Stephen Starts a Diary: May 17th

5/17  Thursday

When I first decided to become a comedian and went to my first owarai class, there were over 400 or so people there with me, all taking their first steps down the path of Japanese comedy at the same time as I was.  Time passed, people quit, and that number soon dwindled down: 300, 200, down to the one-hundred-something people that it is now.

Even among those hundred-something people, you have dozens of people who haven’t been active for months and are really just comedians in name only.  Since I’m, as the Japanese people like to say, tongatteru, most of my “friends” among my douki are in this category.

Rewind to after that boring compliance thing I told you about before.  One of my long lost douki spots me on the way to the train station and says we should drink soon.  I, being naive and forgetting that I now have a full schedule nearly everyday, foolishly agree.

Fastforward to today when I’m rushing from Shibuya to Shinkuku and back again for a variety of work things and a reminder comes up on my phone telling that I have to be somewhere at 7 PM to drink with my inactive pal.  It’s not that I don’t like being social and hanging out with people, it’s that I can’t really relax and recharge unless I’m alone.  It’s something that I struggle with in the most populated city in the world and a society that pretty much abhors aloneness.

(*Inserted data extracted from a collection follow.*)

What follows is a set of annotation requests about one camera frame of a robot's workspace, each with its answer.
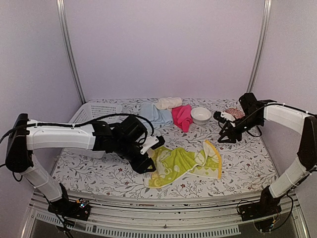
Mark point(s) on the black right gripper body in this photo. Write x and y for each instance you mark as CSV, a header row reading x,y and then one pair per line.
x,y
238,136

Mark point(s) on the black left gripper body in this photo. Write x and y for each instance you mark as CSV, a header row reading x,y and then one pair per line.
x,y
125,149

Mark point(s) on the green crocodile pattern towel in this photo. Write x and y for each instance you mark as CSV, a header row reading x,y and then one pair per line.
x,y
174,164

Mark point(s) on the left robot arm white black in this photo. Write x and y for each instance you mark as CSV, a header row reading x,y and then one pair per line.
x,y
29,135

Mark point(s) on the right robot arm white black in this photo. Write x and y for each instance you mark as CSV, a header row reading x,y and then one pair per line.
x,y
297,125

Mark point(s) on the red white patterned ball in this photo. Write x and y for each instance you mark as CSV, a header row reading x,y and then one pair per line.
x,y
235,112

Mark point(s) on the white ceramic bowl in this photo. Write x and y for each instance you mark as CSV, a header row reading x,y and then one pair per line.
x,y
200,115

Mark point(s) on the light blue towel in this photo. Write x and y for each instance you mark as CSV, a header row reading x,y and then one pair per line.
x,y
155,116

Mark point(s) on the floral patterned table mat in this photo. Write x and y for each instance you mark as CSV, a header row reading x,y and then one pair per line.
x,y
246,167

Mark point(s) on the white plastic basket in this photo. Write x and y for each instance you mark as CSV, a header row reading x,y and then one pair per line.
x,y
89,111

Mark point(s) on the pink towel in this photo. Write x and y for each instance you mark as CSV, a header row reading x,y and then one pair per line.
x,y
182,117

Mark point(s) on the cream rolled towel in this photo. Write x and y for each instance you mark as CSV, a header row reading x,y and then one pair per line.
x,y
168,103

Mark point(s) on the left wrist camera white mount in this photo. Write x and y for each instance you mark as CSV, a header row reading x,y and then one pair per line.
x,y
152,142

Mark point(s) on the aluminium front rail base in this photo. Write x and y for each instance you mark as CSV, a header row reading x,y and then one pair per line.
x,y
208,217

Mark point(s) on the right aluminium frame post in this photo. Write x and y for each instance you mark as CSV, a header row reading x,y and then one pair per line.
x,y
260,45

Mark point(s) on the aluminium frame post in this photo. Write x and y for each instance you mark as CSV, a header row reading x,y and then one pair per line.
x,y
68,47
260,45

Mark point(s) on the left aluminium frame post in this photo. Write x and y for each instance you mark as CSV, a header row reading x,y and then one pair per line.
x,y
68,47

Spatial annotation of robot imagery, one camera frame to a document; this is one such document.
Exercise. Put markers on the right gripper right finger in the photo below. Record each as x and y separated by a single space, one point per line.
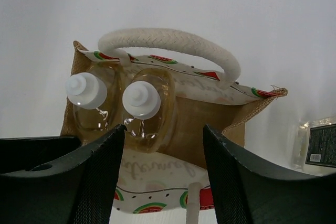
249 189

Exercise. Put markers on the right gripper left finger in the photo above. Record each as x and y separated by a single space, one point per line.
56 179

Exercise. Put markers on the watermelon print canvas bag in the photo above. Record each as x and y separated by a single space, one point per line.
207 92

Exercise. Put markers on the grey cap clear bottle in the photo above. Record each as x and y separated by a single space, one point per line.
314 147

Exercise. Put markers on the white cap amber bottle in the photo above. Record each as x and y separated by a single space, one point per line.
94 101
150 110

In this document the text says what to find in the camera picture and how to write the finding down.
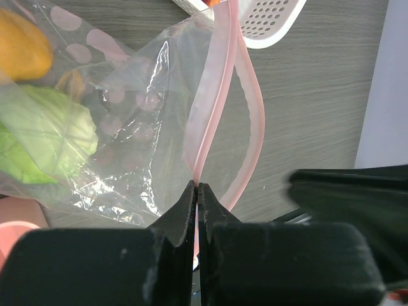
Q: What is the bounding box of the white perforated plastic basket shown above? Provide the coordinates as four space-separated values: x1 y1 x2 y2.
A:
175 1 306 55

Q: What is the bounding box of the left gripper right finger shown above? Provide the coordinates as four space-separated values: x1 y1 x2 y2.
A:
198 184 386 305

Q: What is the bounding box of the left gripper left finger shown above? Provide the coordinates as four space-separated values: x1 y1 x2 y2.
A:
1 182 195 305

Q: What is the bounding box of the pink divided organizer tray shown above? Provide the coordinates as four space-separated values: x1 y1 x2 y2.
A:
0 197 48 268

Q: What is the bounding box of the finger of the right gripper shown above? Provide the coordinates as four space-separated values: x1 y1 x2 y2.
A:
288 164 407 287

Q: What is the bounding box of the green fake lettuce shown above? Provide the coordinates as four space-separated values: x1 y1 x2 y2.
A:
1 84 98 184

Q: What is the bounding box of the orange fake fruit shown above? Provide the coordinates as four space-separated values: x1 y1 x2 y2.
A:
1 8 54 84

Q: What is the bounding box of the clear pink zip top bag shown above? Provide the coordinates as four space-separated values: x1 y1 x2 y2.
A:
1 1 265 227

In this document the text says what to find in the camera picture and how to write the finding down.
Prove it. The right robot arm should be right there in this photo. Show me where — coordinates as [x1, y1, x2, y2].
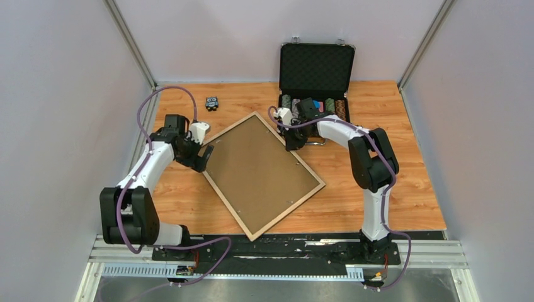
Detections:
[270, 98, 399, 263]

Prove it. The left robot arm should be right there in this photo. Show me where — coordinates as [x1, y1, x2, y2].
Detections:
[99, 115, 213, 260]

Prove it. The grey purple chip column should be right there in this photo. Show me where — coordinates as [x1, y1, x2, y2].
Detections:
[291, 99, 300, 119]

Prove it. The dark green chip column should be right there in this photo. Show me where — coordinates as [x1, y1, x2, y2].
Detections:
[281, 94, 292, 108]

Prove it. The green poker chip column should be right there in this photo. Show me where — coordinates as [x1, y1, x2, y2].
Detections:
[324, 98, 336, 115]

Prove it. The small blue owl toy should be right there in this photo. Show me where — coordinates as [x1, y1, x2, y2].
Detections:
[205, 96, 219, 111]

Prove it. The orange brown chip column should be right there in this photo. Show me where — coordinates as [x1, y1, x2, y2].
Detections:
[335, 99, 348, 121]

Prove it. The black poker chip case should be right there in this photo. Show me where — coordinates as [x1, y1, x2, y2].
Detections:
[277, 42, 355, 123]

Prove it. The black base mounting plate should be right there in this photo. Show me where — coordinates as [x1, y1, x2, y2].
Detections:
[151, 233, 401, 276]

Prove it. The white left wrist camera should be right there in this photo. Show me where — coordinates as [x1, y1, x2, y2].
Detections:
[189, 121, 210, 145]

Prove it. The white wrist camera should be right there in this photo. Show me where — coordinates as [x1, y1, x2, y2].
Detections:
[189, 121, 210, 145]
[273, 108, 293, 127]

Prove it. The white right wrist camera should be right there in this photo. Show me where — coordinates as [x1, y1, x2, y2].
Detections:
[273, 108, 293, 127]

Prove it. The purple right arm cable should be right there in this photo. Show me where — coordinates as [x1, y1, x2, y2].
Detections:
[266, 105, 412, 291]

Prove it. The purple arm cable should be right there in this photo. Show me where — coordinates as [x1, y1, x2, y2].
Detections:
[96, 86, 233, 302]
[266, 105, 412, 291]

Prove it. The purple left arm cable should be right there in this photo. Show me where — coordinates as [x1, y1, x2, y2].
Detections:
[96, 86, 233, 302]

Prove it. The aluminium front rail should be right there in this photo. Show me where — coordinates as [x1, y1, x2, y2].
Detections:
[89, 237, 469, 282]

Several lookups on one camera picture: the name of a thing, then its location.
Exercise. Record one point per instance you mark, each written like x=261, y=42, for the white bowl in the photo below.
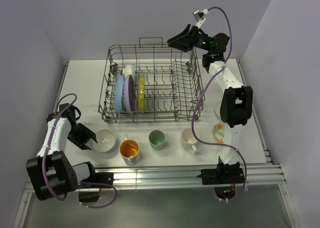
x=105, y=140
x=217, y=108
x=129, y=69

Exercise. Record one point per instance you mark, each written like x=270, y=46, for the lilac plastic plate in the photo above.
x=129, y=93

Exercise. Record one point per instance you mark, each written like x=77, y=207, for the aluminium frame rail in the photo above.
x=168, y=197

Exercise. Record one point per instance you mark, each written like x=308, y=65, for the blue plastic plate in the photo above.
x=118, y=94

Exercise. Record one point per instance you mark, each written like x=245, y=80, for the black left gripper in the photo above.
x=89, y=134

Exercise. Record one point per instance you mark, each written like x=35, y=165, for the floral mug orange inside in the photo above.
x=129, y=151

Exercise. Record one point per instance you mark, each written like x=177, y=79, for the green cup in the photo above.
x=157, y=139

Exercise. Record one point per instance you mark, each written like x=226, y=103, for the grey wire dish rack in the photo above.
x=173, y=82

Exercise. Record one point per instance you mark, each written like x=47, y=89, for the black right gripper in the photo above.
x=185, y=43

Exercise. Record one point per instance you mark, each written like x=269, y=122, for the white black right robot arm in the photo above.
x=235, y=108

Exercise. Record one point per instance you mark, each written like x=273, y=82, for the green polka-dot plate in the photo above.
x=141, y=92

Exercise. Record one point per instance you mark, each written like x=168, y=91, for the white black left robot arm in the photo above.
x=50, y=172

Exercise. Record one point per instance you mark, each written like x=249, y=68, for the cream white mug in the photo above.
x=188, y=140

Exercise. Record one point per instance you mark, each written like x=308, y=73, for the floral painted bowl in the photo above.
x=218, y=132

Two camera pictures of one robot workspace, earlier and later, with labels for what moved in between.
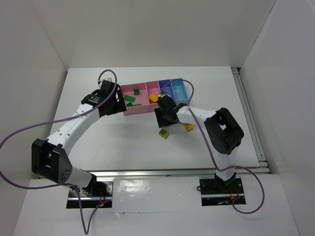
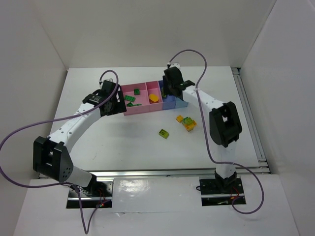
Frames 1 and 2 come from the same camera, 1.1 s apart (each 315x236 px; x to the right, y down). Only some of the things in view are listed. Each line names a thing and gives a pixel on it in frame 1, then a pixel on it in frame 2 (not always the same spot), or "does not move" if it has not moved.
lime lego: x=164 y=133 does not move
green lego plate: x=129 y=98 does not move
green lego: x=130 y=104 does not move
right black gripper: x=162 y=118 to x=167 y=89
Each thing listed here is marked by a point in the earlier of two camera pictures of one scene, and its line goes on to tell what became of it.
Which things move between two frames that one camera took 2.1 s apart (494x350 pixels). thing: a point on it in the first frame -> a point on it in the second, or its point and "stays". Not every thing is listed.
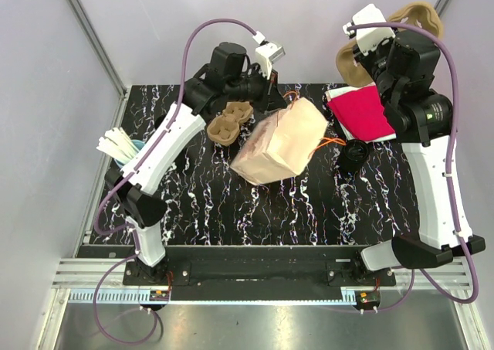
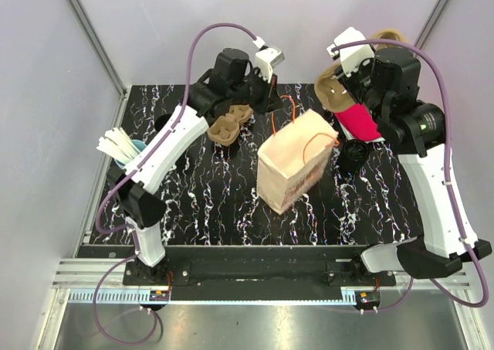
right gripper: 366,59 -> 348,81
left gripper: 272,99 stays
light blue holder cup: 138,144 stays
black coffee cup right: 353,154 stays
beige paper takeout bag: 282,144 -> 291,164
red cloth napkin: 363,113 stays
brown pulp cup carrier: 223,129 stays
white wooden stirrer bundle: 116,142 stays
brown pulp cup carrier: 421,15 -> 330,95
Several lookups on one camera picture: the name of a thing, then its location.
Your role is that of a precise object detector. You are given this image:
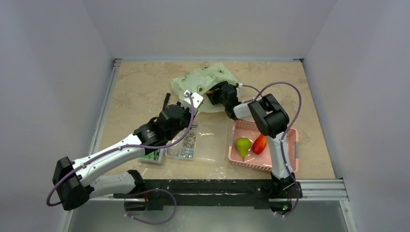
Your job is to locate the light green plastic bag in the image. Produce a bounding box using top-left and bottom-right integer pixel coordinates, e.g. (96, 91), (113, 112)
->
(171, 63), (238, 113)

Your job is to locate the yellow fake fruit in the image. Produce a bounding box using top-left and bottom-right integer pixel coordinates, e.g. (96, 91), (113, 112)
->
(235, 137), (252, 161)

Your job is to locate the orange fake fruit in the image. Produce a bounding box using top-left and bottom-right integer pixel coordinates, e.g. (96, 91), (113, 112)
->
(251, 134), (267, 155)

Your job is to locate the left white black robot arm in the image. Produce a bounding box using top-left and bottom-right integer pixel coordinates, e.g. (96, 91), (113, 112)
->
(46, 99), (201, 211)

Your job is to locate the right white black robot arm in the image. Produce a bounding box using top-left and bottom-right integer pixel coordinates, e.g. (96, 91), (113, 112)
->
(206, 81), (302, 197)

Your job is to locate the pink plastic basket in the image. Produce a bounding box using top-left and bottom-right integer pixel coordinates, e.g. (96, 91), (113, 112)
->
(228, 120), (299, 173)

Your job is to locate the clear plastic screw organizer box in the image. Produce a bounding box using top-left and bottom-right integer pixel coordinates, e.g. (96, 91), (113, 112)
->
(164, 122), (228, 165)

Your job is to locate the green white small box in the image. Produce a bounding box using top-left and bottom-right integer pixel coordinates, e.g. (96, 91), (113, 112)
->
(138, 149), (164, 165)

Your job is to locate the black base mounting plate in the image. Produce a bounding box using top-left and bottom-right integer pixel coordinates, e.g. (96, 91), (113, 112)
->
(113, 179), (303, 212)

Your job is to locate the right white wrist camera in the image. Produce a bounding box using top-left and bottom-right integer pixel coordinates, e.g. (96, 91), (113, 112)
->
(235, 83), (243, 98)

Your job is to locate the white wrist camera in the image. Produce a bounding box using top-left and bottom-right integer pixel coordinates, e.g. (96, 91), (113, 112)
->
(235, 83), (243, 98)
(179, 90), (204, 116)

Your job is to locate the black T-handle tool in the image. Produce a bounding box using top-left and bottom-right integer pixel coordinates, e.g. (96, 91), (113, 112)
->
(162, 93), (171, 110)

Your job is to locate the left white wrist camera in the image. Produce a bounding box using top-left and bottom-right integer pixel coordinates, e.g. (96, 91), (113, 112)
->
(179, 90), (204, 116)

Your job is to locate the aluminium back frame rail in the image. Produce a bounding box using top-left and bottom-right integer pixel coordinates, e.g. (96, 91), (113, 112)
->
(113, 57), (305, 63)

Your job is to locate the aluminium frame rail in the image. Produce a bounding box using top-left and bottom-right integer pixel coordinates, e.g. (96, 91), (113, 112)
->
(113, 57), (305, 63)
(87, 179), (349, 202)
(86, 58), (123, 157)

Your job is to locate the aluminium left frame rail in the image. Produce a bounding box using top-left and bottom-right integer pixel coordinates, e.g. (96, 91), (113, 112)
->
(86, 58), (123, 157)

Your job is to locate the aluminium front frame rail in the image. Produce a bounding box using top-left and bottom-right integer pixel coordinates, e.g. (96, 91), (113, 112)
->
(87, 179), (349, 202)

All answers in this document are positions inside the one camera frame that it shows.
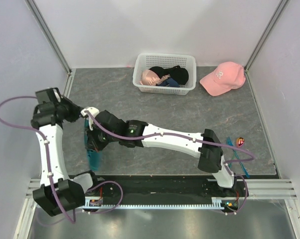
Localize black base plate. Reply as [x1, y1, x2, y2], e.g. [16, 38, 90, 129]
[93, 175, 249, 198]

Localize iridescent pink spoon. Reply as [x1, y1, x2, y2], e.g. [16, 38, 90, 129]
[233, 137, 245, 159]

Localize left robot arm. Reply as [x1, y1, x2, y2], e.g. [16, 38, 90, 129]
[31, 88, 100, 217]

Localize black garment in basket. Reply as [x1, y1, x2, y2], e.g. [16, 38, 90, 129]
[150, 65, 189, 85]

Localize navy blue garment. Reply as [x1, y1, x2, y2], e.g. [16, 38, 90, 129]
[157, 78, 180, 88]

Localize light blue cable duct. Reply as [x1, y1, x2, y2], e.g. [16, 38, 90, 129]
[80, 197, 237, 211]

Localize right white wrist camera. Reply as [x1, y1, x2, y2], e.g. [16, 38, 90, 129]
[80, 107, 100, 131]

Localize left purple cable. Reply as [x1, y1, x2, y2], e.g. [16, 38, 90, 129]
[0, 96, 127, 226]

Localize peach satin garment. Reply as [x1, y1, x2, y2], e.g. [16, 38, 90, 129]
[140, 70, 162, 86]

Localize pink baseball cap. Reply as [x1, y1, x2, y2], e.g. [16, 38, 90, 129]
[199, 62, 246, 97]

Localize teal satin napkin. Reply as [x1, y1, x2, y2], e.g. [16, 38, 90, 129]
[84, 119, 102, 171]

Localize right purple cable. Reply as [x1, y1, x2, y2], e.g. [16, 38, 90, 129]
[85, 111, 257, 216]

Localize white plastic basket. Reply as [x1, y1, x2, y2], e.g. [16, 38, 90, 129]
[133, 53, 196, 95]

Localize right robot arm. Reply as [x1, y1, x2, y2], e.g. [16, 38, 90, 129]
[81, 108, 237, 196]

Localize purple cable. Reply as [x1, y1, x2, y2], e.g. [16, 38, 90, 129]
[0, 96, 127, 226]
[85, 111, 257, 216]

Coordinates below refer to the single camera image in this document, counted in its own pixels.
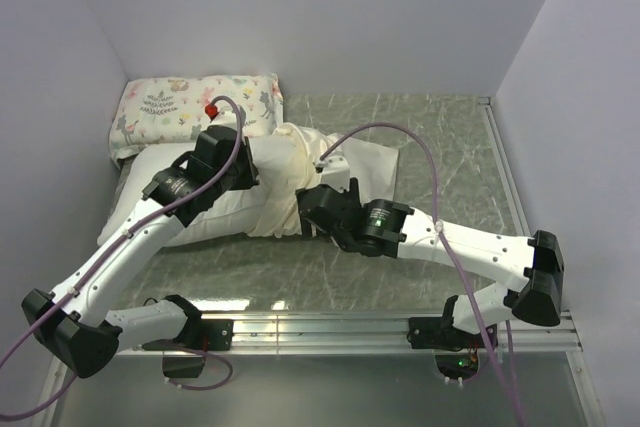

Nevertheless, I go to the designated place and time.  The dude has invited several other inactives, including a dude who I didn’t even know was a douki at all.  The izakaya is hot as balls and the old dude managing (?) the front of the house randomly decides it’s concert corner and stages an impromptu solo show smack dab in the middle of the dining room for fourty minutes (mandatory tips are also caled for).  

By the time I get home, it finally hits me.  I’d rather my friend have just quit.

Some days I’m a worse human being than others.

What have you got to say for yourself???